Occurs after acute use.

cardiac arrhythmias

Have been reported with acute high exposures.[56]

vasculitis

Reported with heavy longer-term use.[56]

cerebral haemorrhage

Rarely reported with acute use.[56]

Risk factors

strong

Adverse childhood events

History of adverse childhood events including physical and sexual abuse, neglect, family conflict, or violence predispose to the development of substance use disorders.[36][37][38]​​​[39][40]​​ Early-life trauma predicts earlier age at first use of methamphetamine.[41]

history of previous stimulant use

Increases the chances that acute or chronic toxicity explains a current clinical event.

selling/producing drugs, or other criminal justice system involvement

Manufacturing and distribution of methamphetamine is associated with use. Additionally, longer-term use of methamphetamine leads to a lowered violence threshold.

poly-substance use

Amfetamine use disorder is associated with other comorbid substance use disorders/harmful substance use, such as alcohol, opioids, gamma-hydroxybutyrate (GHB), cocaine, ketamine, and marijuana, often in a club or party environment.

history of body packing, body stuffing, or 'parachuting'

Body packing involves transport of methamphetamine packets in the gastrointestinal tract across national boundaries to avoid law-enforcement detection.[42]

Body stuffing involves rapid, unplanned ingestion of drug, often immediately preceding a law-enforcement encounter.[42]

Parachuting involves ingesting a large amount of methamphetamine in a plastic bag with holes punched to provide slow release.[42]

history of illicit manufacturing or distribution

Illicit manufacturing and distribution of methamphetamine is associated with methamphetamine use.

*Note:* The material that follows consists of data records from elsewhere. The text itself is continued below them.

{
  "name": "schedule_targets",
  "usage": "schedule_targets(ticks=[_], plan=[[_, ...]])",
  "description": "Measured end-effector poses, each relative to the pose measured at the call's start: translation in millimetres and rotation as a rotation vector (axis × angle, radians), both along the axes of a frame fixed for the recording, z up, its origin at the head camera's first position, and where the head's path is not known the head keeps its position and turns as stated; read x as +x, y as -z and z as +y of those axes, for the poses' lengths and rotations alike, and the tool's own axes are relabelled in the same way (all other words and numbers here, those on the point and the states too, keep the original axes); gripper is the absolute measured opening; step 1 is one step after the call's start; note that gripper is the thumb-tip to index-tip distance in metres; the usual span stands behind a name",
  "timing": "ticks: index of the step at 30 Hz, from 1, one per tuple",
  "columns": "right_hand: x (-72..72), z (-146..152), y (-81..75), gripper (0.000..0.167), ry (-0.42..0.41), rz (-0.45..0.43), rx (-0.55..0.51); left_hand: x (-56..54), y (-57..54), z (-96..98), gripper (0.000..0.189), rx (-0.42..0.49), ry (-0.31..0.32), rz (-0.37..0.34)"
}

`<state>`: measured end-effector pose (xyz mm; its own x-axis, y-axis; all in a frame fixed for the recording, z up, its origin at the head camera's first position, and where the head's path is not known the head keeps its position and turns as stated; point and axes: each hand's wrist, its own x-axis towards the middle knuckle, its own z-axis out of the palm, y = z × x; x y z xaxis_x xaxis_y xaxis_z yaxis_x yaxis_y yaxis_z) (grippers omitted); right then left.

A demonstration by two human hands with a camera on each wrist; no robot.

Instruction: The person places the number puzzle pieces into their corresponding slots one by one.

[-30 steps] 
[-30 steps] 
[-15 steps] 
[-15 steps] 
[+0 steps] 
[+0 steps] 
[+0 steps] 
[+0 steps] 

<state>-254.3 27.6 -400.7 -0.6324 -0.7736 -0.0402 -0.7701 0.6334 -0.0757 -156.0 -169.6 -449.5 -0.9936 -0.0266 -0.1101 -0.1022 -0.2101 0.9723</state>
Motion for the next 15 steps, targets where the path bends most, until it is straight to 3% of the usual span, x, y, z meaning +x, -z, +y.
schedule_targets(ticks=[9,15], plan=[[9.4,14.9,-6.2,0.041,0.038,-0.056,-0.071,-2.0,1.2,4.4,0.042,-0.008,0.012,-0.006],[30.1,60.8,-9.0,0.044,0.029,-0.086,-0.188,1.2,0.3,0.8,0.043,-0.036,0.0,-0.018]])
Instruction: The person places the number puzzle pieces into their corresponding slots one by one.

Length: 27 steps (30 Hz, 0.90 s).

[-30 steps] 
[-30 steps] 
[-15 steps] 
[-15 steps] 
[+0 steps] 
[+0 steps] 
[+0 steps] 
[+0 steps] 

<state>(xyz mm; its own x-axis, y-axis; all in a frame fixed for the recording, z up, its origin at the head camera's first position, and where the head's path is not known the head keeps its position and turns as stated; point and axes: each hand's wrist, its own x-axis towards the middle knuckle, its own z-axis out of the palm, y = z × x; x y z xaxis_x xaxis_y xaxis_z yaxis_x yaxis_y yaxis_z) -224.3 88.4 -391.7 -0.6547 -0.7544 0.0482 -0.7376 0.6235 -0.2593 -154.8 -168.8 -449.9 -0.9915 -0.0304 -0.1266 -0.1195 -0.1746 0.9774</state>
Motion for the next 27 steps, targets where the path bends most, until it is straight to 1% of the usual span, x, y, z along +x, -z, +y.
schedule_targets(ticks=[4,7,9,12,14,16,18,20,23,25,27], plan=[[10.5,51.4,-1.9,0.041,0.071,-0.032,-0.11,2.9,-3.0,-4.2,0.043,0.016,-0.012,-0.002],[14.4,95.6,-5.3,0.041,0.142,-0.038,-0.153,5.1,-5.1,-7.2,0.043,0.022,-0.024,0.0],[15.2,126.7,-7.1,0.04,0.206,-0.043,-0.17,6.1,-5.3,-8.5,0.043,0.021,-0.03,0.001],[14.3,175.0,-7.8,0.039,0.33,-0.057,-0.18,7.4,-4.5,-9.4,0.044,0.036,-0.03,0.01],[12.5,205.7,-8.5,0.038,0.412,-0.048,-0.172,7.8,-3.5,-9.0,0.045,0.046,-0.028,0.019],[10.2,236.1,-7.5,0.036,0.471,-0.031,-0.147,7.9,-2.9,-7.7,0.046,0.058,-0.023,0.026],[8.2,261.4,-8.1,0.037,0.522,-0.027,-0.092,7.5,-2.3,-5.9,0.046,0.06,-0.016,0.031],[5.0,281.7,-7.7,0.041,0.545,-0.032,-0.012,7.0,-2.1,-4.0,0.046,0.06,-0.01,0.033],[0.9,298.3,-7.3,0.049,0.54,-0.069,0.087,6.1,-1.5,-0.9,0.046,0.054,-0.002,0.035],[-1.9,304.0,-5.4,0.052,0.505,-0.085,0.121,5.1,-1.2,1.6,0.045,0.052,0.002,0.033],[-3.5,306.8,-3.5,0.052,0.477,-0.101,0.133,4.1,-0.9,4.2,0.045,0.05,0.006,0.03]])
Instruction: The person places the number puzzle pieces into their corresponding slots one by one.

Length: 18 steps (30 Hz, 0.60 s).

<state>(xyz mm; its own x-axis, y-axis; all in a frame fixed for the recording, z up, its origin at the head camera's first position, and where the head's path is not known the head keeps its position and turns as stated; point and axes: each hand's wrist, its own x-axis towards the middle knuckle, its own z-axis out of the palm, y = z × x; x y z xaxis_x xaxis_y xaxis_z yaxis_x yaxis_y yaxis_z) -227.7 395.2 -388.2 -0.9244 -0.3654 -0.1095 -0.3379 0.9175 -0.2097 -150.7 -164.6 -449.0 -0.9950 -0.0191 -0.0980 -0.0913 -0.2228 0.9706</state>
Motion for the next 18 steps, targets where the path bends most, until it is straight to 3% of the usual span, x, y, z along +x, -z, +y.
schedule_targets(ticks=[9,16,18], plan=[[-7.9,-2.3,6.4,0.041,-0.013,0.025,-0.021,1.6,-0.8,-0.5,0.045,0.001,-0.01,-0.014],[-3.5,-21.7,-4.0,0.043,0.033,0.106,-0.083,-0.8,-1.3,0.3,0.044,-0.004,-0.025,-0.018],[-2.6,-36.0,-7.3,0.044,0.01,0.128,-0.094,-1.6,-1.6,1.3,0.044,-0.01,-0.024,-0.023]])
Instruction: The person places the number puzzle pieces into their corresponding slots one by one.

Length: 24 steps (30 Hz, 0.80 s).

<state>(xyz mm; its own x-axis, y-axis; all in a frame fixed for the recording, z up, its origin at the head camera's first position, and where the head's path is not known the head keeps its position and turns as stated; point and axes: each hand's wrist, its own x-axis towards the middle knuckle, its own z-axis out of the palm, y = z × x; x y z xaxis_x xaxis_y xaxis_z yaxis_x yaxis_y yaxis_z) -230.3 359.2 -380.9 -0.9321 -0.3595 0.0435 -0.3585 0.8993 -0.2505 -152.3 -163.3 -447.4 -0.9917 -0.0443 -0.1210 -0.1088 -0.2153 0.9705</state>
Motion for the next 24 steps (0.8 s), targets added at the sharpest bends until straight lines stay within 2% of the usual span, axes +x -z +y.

Frequently associated with chemical explosions and burns.

weak

history of a mental health disorder

Comorbid psychiatric disorders such as bipolar disorder, ADHD, major depression, anxiety disorders, personality disorders, and post-traumatic stress disorder are risk factors.[36][43][44][45]​​​ Psychiatric comorbidity in methamphetamine use disorder is complex, given the overlap in symptoms (e.g., psychosis and depression) and presence of shared risk factors (e.g., adverse childhood events; see below).[27][28]​​​ Psychiatric comorbidity may adversely affect treatment success.[46][47]